How do the lines below between the ones holding "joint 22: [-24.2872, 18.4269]" and "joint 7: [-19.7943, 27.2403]", inclusive, read? Give them again exactly, with no other lines.

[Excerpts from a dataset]
━━━━━━━━━━━━━━━━
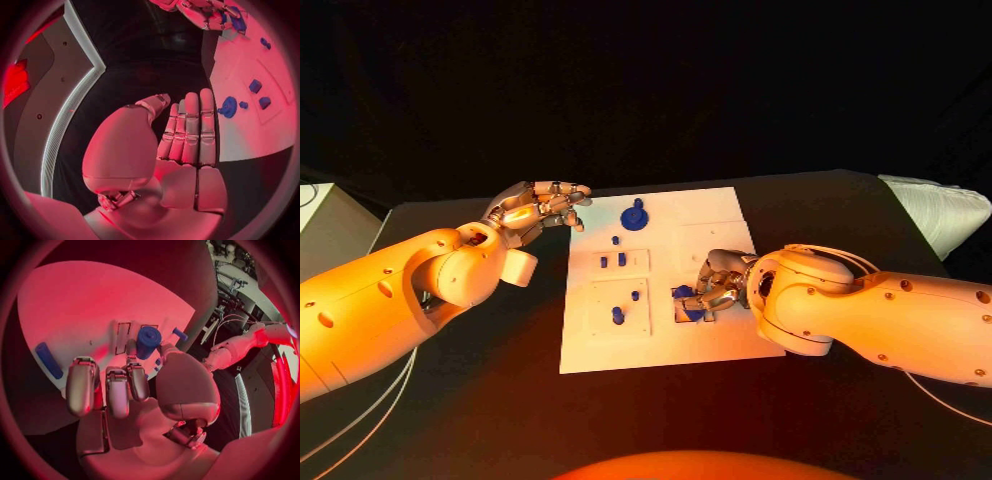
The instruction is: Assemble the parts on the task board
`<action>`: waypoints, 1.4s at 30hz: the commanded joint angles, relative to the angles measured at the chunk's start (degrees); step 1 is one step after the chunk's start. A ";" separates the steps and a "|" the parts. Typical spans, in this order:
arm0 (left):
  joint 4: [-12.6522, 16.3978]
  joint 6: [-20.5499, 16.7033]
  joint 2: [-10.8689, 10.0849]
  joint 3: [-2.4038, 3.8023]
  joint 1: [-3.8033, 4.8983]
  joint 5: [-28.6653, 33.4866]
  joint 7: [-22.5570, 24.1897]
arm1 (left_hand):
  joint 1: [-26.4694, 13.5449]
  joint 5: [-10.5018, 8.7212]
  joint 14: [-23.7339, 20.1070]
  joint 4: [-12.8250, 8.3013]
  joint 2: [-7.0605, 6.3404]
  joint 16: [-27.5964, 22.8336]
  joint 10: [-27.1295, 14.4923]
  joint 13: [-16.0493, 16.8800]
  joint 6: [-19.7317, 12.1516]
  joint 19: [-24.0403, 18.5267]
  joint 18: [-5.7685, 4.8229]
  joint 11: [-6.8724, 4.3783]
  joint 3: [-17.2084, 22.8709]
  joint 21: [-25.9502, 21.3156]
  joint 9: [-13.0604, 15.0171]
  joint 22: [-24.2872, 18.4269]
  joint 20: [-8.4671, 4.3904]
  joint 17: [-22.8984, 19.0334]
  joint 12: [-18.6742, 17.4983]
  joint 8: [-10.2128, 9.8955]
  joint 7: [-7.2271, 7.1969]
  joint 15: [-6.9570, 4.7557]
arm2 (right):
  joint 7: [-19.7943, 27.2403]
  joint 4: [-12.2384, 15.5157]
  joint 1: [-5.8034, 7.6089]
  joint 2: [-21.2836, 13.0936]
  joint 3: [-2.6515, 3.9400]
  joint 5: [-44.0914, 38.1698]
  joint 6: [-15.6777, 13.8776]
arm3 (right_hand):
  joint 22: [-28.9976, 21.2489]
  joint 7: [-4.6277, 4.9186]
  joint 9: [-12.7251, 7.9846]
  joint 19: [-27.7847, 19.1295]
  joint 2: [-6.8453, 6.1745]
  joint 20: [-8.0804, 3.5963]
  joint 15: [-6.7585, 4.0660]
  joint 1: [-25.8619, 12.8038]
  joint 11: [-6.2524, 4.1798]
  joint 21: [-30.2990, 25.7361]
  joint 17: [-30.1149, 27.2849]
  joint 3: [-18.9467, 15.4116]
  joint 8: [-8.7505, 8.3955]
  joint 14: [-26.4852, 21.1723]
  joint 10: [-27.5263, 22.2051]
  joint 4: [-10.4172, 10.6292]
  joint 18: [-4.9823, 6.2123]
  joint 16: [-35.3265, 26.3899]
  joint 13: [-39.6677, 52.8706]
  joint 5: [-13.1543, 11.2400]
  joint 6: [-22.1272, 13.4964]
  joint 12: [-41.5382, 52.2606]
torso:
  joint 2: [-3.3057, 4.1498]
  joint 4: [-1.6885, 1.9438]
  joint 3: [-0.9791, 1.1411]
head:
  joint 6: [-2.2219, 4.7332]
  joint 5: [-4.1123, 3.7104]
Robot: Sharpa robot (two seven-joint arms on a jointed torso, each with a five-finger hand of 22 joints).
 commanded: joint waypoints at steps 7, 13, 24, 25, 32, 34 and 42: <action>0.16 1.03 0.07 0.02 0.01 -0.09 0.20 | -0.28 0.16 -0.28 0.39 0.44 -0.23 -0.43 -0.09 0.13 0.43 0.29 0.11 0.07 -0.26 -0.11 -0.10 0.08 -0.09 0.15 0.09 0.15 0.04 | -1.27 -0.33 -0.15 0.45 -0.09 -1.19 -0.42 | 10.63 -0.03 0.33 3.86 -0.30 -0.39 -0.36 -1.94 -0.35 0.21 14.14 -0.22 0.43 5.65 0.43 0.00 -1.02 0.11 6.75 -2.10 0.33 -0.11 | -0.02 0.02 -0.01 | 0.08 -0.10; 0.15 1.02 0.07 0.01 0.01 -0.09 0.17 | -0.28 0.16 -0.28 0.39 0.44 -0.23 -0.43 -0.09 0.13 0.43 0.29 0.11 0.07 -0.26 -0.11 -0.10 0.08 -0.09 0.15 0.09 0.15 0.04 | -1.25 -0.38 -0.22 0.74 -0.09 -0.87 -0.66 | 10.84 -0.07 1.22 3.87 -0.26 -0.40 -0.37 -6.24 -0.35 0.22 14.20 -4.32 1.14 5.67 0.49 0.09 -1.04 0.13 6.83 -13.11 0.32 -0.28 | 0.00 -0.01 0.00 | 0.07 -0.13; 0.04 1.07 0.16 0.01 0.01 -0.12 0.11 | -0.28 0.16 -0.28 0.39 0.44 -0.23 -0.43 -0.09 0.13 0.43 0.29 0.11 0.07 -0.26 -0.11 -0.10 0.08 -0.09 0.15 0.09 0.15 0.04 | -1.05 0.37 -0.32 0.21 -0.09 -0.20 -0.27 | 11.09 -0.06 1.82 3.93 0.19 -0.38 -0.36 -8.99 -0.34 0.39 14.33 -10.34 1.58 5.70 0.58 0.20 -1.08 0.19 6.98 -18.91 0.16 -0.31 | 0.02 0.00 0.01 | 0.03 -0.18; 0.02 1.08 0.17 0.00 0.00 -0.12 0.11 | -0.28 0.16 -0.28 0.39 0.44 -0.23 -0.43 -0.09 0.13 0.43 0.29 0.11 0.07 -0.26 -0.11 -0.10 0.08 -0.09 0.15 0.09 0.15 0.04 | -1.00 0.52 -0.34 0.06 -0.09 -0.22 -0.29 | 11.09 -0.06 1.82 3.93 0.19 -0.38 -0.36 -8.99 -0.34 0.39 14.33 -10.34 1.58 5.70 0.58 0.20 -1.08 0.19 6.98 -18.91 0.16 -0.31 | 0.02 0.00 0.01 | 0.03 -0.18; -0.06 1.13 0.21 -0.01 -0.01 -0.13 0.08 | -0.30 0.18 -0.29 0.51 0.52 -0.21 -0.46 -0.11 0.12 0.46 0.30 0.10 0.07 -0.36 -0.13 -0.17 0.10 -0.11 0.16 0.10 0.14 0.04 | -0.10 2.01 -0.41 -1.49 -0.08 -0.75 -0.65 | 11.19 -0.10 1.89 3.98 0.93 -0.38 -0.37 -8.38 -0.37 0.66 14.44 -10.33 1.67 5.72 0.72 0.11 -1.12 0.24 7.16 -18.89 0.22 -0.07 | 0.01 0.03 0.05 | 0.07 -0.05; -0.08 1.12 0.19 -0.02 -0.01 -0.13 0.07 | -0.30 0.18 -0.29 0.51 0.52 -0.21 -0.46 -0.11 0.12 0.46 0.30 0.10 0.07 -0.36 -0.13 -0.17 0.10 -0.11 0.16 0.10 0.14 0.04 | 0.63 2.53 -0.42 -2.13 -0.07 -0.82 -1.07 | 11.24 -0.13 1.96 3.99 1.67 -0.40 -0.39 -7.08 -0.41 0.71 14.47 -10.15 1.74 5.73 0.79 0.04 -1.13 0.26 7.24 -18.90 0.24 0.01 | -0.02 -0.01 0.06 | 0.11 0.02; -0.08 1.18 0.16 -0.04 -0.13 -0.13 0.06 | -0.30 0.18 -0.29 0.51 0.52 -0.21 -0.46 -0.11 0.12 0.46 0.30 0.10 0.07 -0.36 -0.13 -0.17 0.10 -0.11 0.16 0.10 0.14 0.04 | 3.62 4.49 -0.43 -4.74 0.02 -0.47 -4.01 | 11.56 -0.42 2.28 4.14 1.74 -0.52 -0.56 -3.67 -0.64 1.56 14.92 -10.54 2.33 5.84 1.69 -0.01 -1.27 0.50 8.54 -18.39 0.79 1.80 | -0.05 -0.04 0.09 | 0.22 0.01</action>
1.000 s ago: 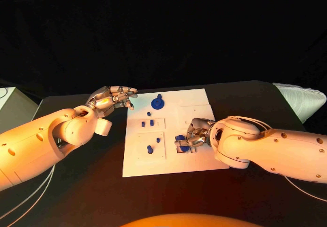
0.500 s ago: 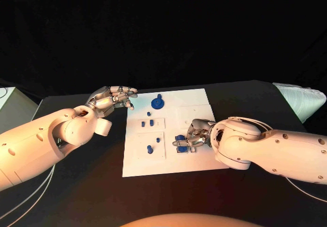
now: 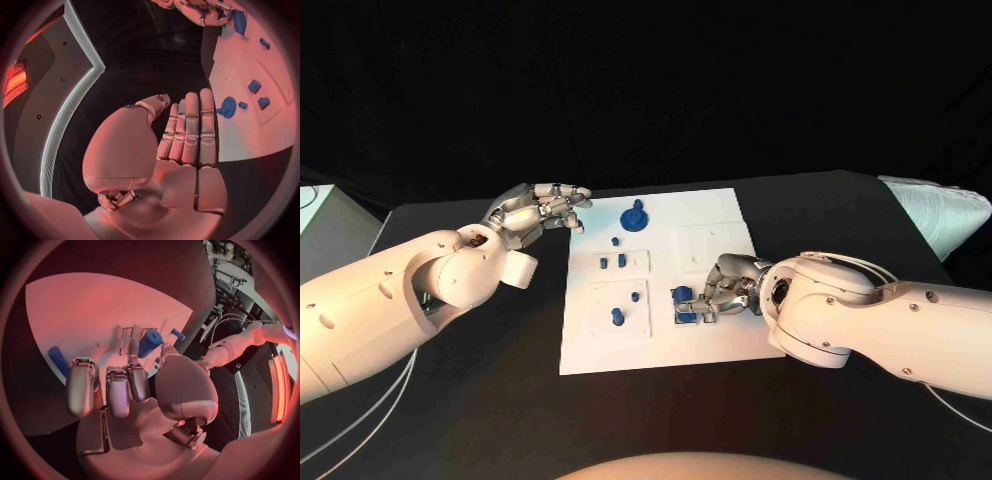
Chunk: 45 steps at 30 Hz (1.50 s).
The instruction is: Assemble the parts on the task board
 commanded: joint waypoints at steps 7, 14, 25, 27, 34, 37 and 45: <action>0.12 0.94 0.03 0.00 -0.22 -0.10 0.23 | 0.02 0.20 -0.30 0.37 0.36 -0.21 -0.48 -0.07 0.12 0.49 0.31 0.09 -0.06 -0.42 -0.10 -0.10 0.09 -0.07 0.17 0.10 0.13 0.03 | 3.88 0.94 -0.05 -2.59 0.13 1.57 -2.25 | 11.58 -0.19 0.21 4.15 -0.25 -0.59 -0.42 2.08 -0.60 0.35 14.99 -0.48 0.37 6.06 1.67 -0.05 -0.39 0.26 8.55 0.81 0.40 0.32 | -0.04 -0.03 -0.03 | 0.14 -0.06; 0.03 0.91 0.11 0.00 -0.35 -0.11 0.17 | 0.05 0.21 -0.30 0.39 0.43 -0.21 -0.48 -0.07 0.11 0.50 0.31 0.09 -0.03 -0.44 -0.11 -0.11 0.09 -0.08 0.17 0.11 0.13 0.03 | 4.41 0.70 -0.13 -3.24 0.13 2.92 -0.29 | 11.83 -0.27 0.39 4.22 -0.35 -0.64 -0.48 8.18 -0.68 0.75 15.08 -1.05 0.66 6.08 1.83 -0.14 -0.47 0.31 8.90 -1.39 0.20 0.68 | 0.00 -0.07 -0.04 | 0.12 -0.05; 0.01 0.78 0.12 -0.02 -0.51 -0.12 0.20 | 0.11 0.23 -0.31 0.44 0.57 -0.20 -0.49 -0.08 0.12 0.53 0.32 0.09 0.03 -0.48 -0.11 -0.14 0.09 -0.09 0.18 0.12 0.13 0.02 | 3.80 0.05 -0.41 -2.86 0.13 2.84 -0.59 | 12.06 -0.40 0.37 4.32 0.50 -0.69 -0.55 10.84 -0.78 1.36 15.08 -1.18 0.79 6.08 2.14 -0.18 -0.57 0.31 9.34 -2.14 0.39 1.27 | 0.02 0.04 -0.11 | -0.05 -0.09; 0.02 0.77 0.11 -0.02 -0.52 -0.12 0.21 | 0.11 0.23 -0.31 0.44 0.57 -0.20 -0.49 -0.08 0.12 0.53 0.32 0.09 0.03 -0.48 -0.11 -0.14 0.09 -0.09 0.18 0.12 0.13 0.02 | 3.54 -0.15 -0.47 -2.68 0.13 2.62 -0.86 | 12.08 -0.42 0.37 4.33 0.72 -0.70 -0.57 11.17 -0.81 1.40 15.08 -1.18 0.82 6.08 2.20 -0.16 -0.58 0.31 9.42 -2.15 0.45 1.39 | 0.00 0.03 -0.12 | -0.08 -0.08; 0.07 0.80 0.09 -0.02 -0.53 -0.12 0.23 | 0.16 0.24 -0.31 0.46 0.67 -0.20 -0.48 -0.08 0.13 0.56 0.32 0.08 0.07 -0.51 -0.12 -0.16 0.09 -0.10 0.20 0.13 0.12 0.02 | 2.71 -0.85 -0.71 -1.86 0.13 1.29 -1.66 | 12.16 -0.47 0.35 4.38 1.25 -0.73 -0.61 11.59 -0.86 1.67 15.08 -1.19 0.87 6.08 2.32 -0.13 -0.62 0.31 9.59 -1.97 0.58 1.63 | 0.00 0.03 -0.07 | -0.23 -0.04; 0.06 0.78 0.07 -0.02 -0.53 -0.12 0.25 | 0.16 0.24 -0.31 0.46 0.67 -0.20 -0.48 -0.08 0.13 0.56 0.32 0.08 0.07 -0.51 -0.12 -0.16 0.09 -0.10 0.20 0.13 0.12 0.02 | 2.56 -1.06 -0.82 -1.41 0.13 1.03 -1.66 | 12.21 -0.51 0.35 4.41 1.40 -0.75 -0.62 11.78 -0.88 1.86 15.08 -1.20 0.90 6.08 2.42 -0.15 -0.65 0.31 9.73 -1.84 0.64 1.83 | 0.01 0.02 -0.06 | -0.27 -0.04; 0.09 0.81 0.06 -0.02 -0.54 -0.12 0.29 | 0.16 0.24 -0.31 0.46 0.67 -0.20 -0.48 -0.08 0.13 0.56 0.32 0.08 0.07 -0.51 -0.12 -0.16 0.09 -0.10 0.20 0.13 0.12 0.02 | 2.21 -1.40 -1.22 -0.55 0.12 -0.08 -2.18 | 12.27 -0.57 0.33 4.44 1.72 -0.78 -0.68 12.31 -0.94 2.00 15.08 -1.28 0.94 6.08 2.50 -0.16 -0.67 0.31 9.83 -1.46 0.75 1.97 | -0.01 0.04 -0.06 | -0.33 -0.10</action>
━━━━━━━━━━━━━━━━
[Written solution]
  joint 22: [-24.2872, 18.4269]
  joint 20: [-8.4671, 4.3904]
  joint 17: [-22.8984, 19.0334]
  joint 12: [-18.6742, 17.4983]
  joint 8: [-10.2128, 9.8955]
  joint 7: [-7.2271, 7.1969]
  joint 15: [-6.9570, 4.7557]
arm2 (right):
  joint 7: [-19.7943, 27.2403]

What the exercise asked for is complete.